For each line below that contains the word "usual", return that line.

### Listed records:
========

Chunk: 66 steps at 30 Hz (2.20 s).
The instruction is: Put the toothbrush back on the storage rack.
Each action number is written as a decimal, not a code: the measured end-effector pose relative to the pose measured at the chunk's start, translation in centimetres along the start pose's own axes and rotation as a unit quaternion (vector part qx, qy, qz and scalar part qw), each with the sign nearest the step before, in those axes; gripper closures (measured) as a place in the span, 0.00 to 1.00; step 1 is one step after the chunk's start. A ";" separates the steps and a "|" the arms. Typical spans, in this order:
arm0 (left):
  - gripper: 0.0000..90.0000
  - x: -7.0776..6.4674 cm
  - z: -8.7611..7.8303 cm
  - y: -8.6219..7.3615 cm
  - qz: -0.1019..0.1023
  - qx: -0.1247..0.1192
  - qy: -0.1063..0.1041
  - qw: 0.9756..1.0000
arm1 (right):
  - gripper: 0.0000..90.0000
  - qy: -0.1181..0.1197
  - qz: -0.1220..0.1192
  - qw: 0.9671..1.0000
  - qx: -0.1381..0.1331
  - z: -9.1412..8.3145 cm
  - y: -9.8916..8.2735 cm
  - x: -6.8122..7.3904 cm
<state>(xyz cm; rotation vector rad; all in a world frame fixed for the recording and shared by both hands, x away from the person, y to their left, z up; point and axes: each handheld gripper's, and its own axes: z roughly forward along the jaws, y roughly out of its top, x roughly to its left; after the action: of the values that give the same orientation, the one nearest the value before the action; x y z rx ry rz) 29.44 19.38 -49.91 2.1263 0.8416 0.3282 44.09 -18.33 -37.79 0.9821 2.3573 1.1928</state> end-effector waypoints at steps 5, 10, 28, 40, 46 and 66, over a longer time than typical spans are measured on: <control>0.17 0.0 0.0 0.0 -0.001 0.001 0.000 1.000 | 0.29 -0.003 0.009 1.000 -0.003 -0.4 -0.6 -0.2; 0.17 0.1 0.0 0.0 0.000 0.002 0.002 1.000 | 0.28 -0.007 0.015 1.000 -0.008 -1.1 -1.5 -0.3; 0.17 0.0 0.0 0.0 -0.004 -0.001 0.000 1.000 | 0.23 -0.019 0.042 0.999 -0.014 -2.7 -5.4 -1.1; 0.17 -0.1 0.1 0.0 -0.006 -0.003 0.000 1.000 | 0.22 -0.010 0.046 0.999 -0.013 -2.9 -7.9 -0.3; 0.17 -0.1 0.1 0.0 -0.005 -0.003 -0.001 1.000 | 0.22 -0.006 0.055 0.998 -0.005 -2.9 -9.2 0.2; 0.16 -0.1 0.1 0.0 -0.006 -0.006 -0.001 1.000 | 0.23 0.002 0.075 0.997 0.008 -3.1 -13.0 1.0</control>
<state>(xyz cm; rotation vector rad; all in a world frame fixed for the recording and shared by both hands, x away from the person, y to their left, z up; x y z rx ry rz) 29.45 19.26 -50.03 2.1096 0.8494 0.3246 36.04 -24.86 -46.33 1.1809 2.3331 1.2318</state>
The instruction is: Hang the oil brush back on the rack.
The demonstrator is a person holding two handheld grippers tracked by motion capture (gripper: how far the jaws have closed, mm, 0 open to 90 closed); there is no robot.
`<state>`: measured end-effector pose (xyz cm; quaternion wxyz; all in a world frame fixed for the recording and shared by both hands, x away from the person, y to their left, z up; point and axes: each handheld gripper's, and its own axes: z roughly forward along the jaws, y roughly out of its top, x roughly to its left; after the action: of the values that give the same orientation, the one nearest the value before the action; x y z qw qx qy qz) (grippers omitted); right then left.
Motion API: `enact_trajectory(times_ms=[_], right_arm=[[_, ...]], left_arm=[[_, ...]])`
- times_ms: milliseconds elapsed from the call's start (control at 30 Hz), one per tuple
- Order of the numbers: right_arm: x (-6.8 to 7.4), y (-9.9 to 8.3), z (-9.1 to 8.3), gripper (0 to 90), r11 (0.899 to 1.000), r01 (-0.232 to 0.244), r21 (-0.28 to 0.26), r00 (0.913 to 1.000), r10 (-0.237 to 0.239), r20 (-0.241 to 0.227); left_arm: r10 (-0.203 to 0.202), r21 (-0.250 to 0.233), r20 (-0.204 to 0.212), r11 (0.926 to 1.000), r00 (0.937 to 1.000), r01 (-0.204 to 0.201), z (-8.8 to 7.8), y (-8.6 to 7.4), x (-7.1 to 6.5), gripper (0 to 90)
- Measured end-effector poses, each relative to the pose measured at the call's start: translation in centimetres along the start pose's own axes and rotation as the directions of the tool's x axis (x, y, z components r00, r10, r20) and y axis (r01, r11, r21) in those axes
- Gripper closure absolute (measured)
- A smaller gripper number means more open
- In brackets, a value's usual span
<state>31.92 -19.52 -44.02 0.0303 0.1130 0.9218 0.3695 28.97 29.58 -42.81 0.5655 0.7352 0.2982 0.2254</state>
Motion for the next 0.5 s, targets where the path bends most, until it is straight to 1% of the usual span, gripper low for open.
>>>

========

### Task answer:
- In brackets, a value's usual span
Motion for the next 0.5 s, targets where the path bends most, until it is straight to 1% of the usual span, gripper low for open.

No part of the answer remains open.